[[ Data shown open ]]
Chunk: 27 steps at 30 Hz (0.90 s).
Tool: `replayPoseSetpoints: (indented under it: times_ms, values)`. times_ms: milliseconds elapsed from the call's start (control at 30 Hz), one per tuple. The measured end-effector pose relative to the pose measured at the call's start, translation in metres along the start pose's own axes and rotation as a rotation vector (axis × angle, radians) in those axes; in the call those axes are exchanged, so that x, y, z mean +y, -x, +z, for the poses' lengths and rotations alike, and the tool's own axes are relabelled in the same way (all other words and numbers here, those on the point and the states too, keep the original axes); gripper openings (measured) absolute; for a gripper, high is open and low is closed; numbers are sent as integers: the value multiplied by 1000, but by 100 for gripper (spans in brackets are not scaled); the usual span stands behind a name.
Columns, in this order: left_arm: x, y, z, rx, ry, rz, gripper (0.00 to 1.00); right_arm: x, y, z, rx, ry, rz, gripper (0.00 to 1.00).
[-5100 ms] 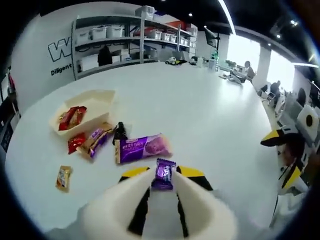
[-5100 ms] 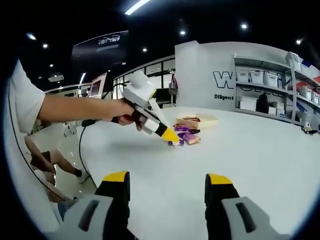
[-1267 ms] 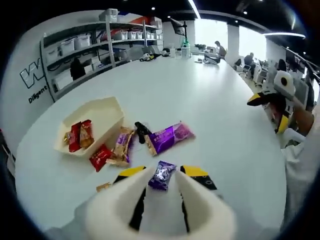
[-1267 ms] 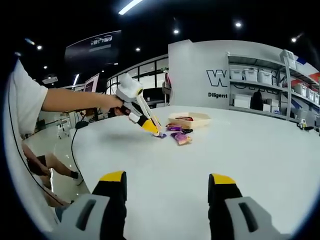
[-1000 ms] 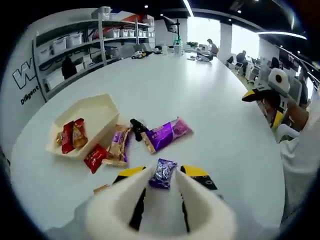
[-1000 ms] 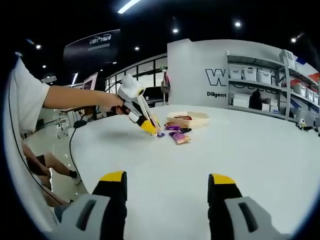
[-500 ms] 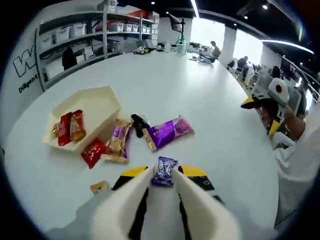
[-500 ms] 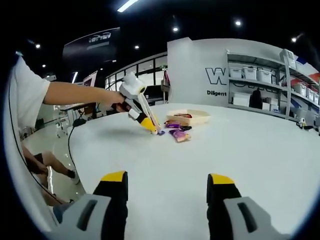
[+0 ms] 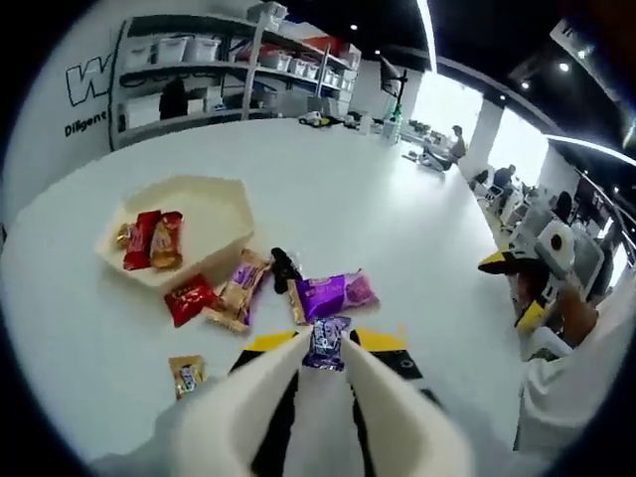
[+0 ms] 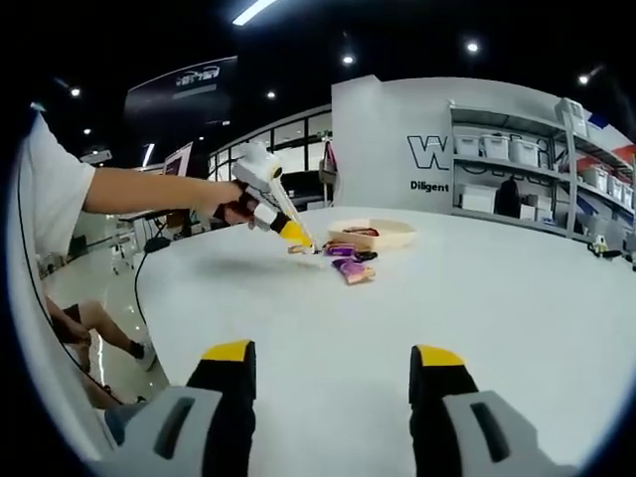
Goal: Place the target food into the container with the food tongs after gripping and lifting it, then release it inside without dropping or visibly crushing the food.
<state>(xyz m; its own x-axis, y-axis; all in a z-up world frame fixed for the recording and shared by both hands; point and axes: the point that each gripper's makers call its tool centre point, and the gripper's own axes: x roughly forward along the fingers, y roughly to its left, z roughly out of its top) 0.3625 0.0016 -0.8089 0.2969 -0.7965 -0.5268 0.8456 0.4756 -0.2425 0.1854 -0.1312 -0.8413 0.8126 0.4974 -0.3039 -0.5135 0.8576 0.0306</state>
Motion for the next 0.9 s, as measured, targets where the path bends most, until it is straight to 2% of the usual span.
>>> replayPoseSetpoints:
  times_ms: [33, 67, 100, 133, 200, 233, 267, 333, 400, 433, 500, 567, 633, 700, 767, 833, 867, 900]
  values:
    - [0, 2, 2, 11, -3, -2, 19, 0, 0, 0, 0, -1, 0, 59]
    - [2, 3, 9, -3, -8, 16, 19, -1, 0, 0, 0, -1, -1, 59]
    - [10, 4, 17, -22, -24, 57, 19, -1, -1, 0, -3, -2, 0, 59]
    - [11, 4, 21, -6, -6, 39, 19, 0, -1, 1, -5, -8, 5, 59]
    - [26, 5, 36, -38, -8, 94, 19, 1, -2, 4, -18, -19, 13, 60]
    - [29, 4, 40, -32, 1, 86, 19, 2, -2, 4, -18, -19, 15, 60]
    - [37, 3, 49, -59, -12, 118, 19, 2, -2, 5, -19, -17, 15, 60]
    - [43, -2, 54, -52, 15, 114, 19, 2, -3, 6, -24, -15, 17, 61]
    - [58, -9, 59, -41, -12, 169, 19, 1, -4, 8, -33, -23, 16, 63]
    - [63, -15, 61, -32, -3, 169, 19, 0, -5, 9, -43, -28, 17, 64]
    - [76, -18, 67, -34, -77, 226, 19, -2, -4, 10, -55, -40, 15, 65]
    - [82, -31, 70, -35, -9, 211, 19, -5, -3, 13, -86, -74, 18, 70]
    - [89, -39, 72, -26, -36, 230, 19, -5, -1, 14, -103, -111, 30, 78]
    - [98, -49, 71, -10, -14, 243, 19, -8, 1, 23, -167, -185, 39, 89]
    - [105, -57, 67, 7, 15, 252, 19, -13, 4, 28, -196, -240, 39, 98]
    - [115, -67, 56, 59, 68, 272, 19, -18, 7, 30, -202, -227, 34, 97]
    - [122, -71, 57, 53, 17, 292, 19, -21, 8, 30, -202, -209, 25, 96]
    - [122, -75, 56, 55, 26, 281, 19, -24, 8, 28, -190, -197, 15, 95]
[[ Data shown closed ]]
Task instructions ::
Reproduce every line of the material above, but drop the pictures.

The answer ::
Chunk: 27 steps at 30 Hz (0.90 s).
Tool: `replayPoseSetpoints: (indented under it: times_ms, values)`. times_ms: milliseconds elapsed from the call's start (control at 30 Hz), one per tuple. The measured end-effector pose relative to the pose measured at the call's start, translation in metres along the start pose's own axes and rotation as a rotation vector (axis × angle, radians) in those axes; in the call those axes are exchanged, so that x, y, z mean +y, -x, +z, for the poses' lengths and rotations alike, and the tool's own axes are relabelled in the same way (all other words and numbers here, those on the point and the states too, keep the original axes); gripper openings (measured) absolute; for a gripper, high is open and low is closed; numbers are sent as integers: the value multiplied by 1000, but by 100 for gripper (spans in brackets are not scaled); the usual span stands behind a name.
Columns, in this order: left_arm: x, y, z, rx, ry, rz, gripper (0.00 to 1.00); right_arm: x, y, z, rx, ry, rz, gripper (0.00 to 1.00).
[-5100 ms] 
[-5100 ms] 
[-1267 ms] 
[-1267 ms] 
[-1000 ms] 
[-1000 ms] 
[-500 ms] 
[-500 ms] 
[+0 ms] 
[+0 ms] 
Goal: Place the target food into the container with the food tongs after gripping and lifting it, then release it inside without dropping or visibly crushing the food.
<state>(xyz m; its own x-axis, y-axis; all in a z-up world frame fixed for the recording and shared by both hands; point and axes: the point that each gripper's makers call its tool centre point, and the gripper's own axes: x roughly forward along the fingers, y roughly to its left, z roughly out of its top) 0.3625 0.0016 -0.8089 0.2969 -0.7965 -0.5268 0.8456 0.4756 -0.2425 0.1854 -0.1312 -0.8413 0.8126 0.4974 -0.3039 -0.5135 0.8576 0.0306</state>
Motion for the next 0.9 s, as measured, targets where the path bends most, until it is straight to 2% of the usual span.
>>> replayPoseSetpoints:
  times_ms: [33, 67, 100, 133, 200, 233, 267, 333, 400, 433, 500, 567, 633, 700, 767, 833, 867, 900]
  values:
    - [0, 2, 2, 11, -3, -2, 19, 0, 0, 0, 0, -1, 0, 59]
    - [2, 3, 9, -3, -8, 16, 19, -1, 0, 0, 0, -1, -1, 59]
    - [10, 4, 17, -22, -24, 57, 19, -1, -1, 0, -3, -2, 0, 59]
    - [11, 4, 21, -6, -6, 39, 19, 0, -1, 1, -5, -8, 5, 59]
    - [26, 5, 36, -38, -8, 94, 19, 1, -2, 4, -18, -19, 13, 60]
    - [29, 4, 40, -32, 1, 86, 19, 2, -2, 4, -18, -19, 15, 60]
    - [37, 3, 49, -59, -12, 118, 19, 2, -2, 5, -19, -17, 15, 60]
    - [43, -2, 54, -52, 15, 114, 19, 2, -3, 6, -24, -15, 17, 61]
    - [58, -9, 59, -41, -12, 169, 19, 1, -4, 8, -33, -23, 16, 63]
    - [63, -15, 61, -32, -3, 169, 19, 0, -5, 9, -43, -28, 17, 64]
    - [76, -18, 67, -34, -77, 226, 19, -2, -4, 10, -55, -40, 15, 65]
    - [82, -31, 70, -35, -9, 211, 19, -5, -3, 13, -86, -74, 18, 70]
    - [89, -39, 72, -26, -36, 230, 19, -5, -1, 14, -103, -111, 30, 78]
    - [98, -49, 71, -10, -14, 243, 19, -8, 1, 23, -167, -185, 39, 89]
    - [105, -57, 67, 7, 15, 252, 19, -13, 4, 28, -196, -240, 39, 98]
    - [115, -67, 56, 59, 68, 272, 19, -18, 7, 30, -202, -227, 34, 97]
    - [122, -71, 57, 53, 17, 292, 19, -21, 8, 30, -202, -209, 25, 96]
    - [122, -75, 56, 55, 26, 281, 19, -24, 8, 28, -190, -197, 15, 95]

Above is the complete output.